Information supplied —
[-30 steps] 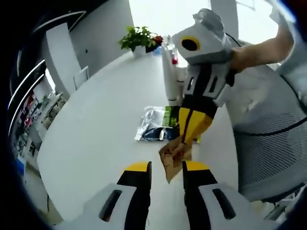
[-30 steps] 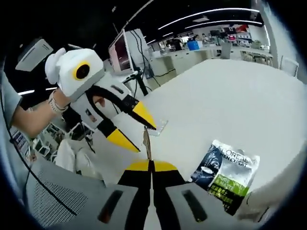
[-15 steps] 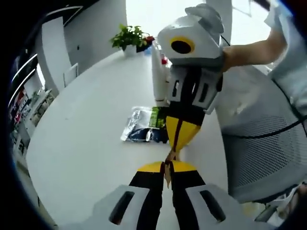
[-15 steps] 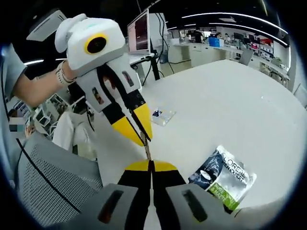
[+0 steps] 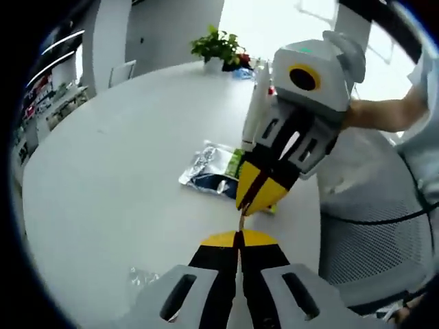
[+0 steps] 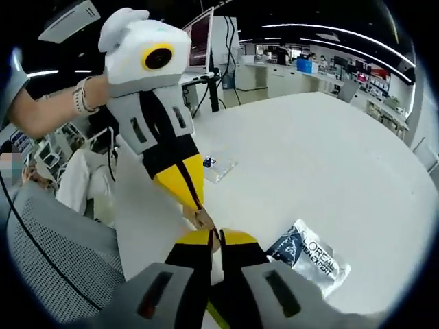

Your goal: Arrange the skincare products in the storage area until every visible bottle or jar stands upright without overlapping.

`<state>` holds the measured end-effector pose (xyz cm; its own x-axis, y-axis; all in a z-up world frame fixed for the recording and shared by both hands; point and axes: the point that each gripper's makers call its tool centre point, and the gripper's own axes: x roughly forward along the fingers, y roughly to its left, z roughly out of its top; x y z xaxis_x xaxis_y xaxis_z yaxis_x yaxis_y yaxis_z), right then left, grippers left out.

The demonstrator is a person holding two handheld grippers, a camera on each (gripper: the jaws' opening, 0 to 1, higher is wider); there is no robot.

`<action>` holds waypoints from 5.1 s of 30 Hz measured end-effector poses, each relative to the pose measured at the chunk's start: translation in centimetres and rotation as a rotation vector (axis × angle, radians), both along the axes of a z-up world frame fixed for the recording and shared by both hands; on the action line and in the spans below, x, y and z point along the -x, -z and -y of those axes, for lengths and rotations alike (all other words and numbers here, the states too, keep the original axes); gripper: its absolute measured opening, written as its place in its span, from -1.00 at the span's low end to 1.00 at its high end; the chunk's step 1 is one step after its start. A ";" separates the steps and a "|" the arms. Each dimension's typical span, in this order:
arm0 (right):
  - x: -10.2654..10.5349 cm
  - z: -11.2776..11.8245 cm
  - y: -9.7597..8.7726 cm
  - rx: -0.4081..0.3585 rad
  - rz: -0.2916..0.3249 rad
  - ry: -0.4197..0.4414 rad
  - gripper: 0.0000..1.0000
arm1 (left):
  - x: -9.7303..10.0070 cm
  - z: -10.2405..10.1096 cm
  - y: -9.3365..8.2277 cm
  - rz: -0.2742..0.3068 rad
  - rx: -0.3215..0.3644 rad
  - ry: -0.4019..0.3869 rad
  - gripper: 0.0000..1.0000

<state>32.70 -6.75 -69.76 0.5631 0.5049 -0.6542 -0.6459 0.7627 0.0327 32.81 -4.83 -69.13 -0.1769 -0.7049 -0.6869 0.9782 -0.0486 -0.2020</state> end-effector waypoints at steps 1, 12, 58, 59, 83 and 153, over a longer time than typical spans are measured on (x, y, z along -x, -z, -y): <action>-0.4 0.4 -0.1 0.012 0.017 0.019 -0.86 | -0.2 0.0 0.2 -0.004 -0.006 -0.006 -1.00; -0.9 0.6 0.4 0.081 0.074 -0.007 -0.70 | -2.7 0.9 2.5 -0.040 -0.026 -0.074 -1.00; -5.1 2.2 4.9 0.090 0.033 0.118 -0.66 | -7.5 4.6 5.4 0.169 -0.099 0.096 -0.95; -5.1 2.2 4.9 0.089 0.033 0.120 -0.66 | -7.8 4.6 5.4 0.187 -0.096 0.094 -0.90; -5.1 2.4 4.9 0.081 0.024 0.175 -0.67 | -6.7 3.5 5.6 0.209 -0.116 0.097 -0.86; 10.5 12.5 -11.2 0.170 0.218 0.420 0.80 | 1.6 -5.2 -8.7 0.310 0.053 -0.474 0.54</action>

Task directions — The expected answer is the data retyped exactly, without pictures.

Written response —
[-30 steps] 
[-30 steps] 
[-15 steps] 
[-15 steps] 
[+0 steps] 
[+0 steps] 

Your goal: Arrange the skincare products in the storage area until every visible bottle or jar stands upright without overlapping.

`<state>` holds the measured end-effector pose (xyz cm; its own x-axis, y-axis; all in a z-up world frame fixed for the recording and shared by both hands; point and axes: the point that each gripper's makers call its tool centre point, and the gripper's own axes: x roughly forward along the fingers, y roughly to its left, z roughly out of its top; x y z xaxis_x xaxis_y xaxis_z yaxis_x yaxis_y yaxis_z), right then left, grippers left out.

The demonstrator is a person holding two handheld grippers, a camera on each (gripper: the jaws' opening, 0 to 1, higher is wider); there is no robot.

`<action>` holds waypoints from 5.1 s of 30 Hz measured end-effector poses, each relative to the pose measured at the chunk's start: translation in centimetres and rotation as a rotation vector (axis × angle, radians), both along the axes of a z-up world frame fixed for the recording and shared by both hands; on the action line and in the spans below, x, y and z point along the -x, -z and -y of those axes, for lengths and rotations alike (all other words and numbers here, the states too, keep the original axes); gripper: its absolute measured opening, written as its place in its span, from -1.00 at the span's low end to 1.00 at its high end; the chunk's step 1 is one step after its start. A ";" separates the steps and a "|" the arms. Each dimension's typical span, in this order:
arm0 (right):
  - x: -10.2654..10.5349 cm
  - z: -11.2776..11.8245 cm
  - y: -9.7597..8.7726 cm
  - rx: -0.4081..0.3585 rad
  - rz: -0.2916..0.3249 rad
  - ry: -0.4197..0.4414 rad
  - gripper: 0.0000..1.0000
arm1 (left):
  - x: -9.7303..10.0070 cm
  - z: -10.2405..10.1096 cm
  - y: -9.3365..8.2277 cm
  - rz: -0.2742..0.3068 rad
  - rx: -0.3215..0.3644 rad
  - ry: -0.4019..0.3869 rad
  - gripper: 0.0000..1.0000

<state>32.70 -6.75 -69.76 0.5631 0.5049 -0.6542 -0.6459 0.7627 0.0327 32.81 -4.83 -69.13 -0.1769 -0.7049 -0.6869 0.9782 -0.0486 -0.2020</state> end-effector waypoints at steps 1, 12, 58, 59, 83 and 153, over a longer time than typical spans are measured on (x, y, z along -x, -z, -y): <action>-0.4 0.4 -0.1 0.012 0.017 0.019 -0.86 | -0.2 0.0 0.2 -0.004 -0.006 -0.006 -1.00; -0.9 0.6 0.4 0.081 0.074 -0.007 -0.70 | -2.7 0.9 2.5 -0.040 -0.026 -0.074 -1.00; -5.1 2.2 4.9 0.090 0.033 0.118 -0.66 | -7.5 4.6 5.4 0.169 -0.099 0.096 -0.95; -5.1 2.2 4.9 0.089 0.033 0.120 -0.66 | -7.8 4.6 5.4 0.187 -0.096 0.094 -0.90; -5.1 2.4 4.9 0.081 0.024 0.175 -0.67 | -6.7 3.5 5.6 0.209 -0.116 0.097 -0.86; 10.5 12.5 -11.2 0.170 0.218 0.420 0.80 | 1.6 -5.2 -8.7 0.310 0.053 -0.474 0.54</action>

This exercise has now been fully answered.